## Assignment
Below are some records. How many of their lines contain the string "teal"? Give the number only.

(Stored entries)
'''

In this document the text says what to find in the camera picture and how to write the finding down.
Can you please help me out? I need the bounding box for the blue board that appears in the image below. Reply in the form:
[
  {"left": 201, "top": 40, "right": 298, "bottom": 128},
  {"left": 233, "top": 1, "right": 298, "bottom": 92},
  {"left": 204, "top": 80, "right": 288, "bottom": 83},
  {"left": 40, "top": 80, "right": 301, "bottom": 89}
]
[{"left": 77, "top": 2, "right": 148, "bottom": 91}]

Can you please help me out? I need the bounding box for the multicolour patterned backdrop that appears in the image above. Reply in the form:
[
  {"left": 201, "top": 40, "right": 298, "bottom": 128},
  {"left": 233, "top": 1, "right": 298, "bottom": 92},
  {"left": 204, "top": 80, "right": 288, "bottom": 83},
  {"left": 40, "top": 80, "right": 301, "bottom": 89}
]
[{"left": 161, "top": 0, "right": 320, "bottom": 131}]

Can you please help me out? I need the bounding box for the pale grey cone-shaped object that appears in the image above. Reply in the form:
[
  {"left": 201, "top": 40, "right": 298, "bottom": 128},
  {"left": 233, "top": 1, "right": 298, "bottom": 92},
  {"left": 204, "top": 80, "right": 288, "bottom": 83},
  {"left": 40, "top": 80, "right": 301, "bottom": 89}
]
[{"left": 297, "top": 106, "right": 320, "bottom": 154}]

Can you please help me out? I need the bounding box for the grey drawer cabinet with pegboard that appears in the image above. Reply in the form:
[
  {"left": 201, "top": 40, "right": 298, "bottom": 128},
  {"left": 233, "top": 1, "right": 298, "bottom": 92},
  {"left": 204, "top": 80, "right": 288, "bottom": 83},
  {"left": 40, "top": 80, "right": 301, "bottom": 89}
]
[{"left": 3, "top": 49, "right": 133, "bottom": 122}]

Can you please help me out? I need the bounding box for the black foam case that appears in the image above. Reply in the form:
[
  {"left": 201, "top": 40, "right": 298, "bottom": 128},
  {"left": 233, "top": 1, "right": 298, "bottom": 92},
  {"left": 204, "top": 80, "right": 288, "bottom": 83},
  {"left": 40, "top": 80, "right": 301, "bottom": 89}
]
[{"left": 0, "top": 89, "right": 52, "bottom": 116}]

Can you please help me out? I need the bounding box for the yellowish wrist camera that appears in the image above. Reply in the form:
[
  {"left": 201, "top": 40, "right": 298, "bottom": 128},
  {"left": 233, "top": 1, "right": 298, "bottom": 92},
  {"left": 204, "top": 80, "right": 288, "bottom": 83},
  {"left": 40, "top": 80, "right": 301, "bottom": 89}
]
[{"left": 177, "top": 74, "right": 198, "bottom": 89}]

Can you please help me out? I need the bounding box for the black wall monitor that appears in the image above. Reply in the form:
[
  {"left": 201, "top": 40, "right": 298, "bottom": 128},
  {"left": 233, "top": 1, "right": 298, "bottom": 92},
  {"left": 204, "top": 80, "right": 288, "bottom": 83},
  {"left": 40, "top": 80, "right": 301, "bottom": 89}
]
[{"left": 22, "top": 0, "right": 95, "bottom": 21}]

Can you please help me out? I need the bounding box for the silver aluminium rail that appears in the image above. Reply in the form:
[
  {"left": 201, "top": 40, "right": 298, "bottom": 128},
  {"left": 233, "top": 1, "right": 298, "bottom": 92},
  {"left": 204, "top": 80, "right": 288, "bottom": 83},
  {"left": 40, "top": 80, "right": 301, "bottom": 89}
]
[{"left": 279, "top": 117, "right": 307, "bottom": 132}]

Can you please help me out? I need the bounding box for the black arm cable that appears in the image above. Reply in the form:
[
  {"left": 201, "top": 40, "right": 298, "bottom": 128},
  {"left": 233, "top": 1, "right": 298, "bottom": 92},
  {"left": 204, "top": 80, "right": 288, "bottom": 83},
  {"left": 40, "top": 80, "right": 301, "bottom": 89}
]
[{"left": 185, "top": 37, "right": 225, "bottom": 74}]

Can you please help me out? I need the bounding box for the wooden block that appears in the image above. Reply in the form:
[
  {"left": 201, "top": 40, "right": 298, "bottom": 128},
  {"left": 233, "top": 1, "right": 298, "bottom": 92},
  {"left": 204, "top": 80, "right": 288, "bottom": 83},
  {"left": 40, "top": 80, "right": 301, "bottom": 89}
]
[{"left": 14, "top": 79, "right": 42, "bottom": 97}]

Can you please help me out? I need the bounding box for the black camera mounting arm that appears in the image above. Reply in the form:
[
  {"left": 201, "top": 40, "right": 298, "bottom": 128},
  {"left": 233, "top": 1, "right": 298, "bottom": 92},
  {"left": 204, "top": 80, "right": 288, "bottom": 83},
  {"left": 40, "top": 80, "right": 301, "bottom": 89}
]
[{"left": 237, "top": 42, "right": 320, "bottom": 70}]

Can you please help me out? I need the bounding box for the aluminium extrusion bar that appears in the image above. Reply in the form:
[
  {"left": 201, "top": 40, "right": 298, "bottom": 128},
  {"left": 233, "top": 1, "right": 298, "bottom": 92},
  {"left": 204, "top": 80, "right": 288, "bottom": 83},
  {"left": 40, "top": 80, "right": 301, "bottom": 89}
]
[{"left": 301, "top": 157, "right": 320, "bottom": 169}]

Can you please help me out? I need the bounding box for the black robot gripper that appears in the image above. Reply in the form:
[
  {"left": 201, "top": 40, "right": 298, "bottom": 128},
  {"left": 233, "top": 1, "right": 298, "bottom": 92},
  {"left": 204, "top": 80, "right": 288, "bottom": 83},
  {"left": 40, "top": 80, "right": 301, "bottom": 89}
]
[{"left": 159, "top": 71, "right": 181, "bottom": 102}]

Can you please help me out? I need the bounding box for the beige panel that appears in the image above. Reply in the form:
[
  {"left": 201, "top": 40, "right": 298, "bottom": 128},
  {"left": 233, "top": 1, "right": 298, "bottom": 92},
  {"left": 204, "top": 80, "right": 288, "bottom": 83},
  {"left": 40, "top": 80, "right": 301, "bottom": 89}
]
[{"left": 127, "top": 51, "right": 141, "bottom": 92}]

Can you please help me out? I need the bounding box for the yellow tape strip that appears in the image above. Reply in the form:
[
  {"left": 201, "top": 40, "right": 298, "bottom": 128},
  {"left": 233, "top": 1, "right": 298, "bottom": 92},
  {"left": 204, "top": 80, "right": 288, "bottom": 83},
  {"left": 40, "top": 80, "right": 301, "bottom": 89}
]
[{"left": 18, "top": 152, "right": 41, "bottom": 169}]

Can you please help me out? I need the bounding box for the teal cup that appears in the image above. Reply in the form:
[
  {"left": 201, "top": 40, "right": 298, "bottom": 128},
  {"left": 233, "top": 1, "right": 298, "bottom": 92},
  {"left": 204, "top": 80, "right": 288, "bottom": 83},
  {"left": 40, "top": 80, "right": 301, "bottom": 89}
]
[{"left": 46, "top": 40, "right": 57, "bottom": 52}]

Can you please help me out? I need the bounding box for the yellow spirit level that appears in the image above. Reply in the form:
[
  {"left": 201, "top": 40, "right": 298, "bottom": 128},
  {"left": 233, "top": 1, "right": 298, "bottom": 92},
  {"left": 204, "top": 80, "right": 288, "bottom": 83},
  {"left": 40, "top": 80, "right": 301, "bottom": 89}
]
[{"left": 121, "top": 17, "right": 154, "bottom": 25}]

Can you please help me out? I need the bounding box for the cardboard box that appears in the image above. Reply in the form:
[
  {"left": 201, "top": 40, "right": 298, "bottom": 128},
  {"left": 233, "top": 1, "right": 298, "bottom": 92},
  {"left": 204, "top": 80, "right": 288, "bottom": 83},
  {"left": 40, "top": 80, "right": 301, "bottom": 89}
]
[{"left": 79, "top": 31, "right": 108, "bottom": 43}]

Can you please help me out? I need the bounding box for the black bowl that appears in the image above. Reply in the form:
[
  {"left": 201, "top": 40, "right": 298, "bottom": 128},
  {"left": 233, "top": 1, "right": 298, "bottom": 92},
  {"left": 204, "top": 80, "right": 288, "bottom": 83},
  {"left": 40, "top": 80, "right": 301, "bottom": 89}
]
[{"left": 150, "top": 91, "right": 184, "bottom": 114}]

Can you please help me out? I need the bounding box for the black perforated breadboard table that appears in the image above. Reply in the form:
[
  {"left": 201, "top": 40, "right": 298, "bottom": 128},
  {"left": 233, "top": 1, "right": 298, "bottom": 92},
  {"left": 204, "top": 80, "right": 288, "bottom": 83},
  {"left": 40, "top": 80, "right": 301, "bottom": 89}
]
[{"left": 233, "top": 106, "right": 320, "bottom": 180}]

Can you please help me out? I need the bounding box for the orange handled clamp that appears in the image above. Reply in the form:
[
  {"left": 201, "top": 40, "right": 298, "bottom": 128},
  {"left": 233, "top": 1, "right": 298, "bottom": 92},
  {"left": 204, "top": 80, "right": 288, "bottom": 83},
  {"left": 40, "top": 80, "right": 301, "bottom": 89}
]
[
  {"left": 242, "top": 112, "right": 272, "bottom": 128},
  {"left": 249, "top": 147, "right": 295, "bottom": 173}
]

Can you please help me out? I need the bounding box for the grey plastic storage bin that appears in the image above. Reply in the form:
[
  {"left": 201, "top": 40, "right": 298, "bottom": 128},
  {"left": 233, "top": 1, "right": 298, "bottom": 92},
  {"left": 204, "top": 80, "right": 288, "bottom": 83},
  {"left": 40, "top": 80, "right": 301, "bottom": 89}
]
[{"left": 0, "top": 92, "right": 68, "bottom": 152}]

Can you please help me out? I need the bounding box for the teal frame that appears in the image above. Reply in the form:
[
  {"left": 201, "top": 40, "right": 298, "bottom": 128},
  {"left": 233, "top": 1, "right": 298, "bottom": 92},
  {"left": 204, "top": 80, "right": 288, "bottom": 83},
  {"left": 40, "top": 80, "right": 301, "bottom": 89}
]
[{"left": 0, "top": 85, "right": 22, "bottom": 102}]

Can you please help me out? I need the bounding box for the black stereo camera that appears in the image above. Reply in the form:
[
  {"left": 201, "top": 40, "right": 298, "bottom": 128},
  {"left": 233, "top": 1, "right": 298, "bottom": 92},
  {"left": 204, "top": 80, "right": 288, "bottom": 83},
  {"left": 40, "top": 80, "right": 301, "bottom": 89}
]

'''

## Answer section
2